[Stored dataset items]
◇ ◇ ◇ ◇ ◇ ◇ ◇
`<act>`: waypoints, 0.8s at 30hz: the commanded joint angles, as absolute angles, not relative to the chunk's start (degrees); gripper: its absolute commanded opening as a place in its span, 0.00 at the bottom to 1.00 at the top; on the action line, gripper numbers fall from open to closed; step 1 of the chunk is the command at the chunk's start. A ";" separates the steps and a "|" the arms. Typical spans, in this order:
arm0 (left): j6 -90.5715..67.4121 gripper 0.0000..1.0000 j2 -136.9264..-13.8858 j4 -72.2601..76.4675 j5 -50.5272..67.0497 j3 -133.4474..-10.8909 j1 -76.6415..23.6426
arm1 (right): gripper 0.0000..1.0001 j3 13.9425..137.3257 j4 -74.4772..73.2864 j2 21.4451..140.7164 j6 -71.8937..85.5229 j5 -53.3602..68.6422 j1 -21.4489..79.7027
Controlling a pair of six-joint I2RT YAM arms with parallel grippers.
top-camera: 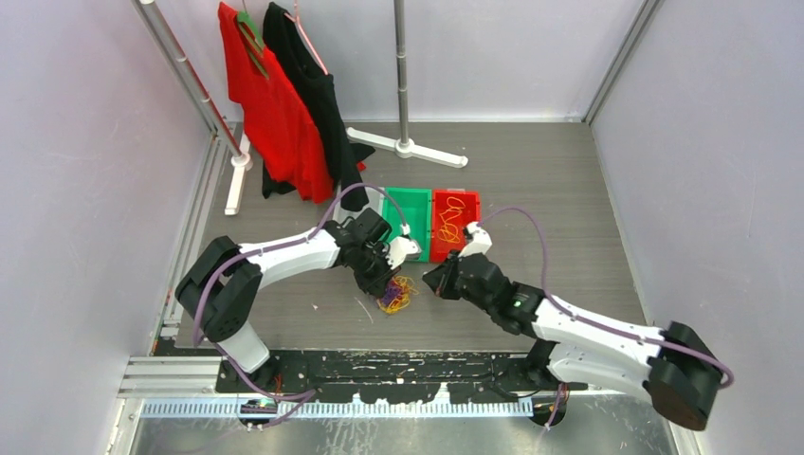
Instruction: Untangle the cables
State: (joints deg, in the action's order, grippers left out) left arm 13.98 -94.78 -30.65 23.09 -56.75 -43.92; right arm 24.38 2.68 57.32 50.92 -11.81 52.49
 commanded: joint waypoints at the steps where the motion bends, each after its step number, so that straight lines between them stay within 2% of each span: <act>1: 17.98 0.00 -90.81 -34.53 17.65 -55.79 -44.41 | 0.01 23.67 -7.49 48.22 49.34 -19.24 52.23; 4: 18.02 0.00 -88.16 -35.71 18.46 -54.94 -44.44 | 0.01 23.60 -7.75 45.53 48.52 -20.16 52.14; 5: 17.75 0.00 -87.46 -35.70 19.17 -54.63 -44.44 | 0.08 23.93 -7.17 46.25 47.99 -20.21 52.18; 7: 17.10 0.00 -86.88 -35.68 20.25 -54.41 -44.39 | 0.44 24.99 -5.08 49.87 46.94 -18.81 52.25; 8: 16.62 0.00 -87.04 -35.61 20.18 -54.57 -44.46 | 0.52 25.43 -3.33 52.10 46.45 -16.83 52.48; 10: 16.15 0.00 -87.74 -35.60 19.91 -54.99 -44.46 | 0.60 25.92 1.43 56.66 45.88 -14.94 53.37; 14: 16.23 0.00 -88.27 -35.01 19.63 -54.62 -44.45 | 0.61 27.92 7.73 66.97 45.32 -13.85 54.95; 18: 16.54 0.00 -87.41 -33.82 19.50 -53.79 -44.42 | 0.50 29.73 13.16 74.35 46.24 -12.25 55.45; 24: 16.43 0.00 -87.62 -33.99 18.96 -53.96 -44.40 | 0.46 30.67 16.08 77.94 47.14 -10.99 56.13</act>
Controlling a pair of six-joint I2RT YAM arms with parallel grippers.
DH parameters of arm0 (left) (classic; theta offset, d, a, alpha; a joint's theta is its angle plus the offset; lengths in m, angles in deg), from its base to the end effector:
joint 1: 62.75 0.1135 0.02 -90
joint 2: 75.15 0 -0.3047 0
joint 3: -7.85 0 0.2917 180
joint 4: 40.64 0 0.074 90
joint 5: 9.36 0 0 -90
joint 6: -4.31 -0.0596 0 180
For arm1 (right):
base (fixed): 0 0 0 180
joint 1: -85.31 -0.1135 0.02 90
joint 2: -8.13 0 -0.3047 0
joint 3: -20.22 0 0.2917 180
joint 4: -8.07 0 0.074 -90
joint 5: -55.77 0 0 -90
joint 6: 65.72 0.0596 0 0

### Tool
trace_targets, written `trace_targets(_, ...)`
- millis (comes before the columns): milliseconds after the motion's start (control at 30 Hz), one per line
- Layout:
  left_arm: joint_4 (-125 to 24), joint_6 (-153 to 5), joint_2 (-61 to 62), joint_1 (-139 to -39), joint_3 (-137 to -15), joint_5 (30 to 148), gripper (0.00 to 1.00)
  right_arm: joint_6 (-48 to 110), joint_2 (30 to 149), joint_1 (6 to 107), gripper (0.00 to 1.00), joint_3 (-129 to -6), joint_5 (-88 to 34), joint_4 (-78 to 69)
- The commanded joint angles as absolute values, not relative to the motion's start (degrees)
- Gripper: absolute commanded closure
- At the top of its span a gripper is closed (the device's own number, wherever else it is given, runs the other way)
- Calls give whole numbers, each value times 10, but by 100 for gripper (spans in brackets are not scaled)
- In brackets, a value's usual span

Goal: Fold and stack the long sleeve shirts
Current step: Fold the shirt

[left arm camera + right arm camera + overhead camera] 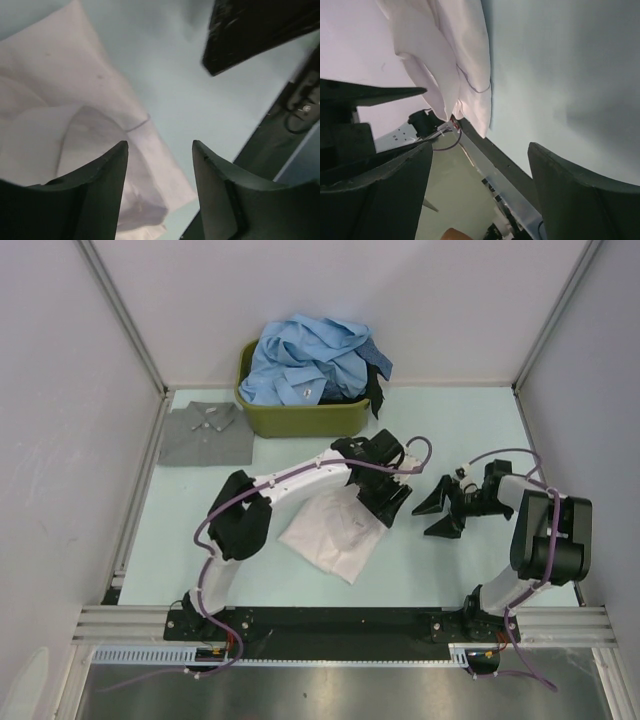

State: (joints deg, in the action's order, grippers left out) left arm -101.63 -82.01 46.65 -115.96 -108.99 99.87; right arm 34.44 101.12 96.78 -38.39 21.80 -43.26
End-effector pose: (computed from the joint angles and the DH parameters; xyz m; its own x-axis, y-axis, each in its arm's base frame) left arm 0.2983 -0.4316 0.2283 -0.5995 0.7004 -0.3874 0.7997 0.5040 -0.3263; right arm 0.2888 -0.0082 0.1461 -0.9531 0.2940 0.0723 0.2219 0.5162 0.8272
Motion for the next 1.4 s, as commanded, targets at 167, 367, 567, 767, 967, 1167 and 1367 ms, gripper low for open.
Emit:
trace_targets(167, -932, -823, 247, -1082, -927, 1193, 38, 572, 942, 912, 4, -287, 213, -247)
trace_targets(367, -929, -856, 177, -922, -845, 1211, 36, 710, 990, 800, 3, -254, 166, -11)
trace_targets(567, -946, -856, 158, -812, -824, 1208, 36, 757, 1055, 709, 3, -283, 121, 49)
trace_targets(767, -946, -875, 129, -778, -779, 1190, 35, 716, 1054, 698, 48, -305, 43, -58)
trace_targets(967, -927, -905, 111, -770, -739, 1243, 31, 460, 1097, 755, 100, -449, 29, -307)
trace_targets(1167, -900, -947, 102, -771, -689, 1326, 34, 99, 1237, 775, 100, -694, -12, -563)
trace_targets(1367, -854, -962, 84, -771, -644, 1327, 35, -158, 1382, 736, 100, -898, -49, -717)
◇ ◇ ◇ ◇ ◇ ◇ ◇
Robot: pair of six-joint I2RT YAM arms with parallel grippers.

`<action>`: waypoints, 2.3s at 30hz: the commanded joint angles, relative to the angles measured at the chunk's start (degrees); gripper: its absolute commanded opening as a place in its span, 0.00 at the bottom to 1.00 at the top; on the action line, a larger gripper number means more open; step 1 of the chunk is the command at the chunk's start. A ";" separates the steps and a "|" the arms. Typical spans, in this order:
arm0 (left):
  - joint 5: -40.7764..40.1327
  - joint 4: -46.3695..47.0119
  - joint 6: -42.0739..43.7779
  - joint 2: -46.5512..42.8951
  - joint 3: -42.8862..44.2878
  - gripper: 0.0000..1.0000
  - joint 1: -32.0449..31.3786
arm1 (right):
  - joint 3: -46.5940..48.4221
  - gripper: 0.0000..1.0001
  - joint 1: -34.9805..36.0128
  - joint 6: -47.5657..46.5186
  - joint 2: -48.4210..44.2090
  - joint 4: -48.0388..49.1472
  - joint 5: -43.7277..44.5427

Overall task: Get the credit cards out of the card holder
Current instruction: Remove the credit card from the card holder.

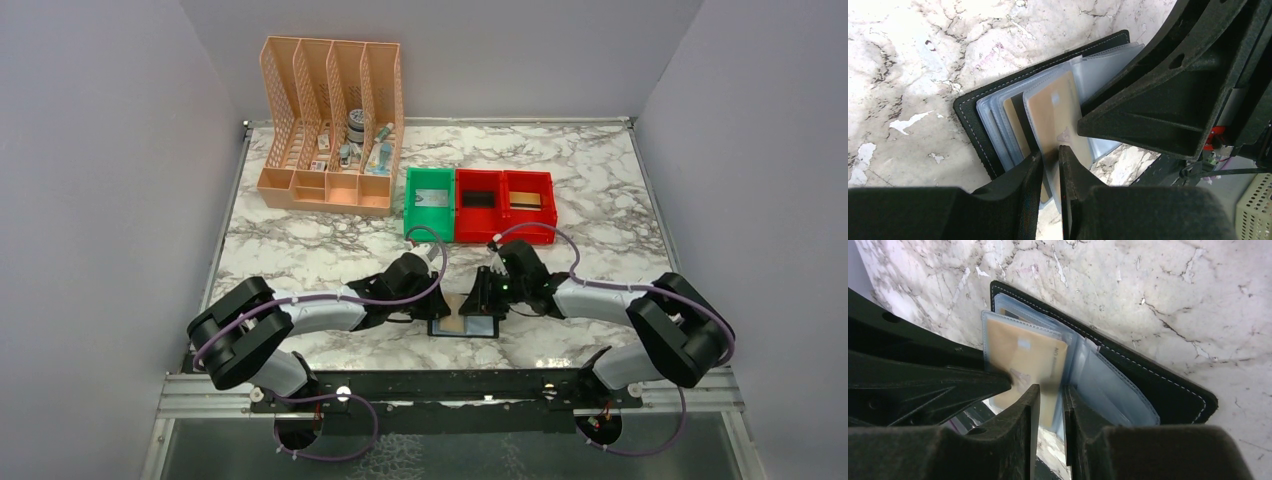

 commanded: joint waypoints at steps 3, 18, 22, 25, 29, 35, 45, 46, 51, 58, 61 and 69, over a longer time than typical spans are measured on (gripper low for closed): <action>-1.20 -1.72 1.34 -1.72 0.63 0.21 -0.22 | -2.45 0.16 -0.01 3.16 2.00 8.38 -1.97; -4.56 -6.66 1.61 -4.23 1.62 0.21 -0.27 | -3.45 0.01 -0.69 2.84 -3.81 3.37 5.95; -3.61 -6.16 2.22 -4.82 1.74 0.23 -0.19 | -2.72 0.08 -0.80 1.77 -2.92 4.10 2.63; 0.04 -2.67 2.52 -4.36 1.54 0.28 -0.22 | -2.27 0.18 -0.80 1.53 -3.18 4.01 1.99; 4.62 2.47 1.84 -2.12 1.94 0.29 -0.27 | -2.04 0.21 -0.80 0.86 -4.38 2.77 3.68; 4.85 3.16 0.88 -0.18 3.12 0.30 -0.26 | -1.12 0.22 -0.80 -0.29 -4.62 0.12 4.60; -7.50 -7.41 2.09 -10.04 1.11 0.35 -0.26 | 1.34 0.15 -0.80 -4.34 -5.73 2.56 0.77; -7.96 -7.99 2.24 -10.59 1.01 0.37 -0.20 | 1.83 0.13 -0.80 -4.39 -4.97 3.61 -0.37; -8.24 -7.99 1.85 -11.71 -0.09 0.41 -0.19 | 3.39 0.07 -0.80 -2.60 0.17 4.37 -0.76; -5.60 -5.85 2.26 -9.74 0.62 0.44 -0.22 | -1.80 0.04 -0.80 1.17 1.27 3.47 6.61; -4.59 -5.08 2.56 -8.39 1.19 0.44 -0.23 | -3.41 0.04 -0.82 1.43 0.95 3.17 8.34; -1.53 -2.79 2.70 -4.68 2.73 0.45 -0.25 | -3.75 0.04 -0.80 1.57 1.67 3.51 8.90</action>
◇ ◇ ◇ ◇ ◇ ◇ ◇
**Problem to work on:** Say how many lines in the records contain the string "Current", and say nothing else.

**Output of the task:** 2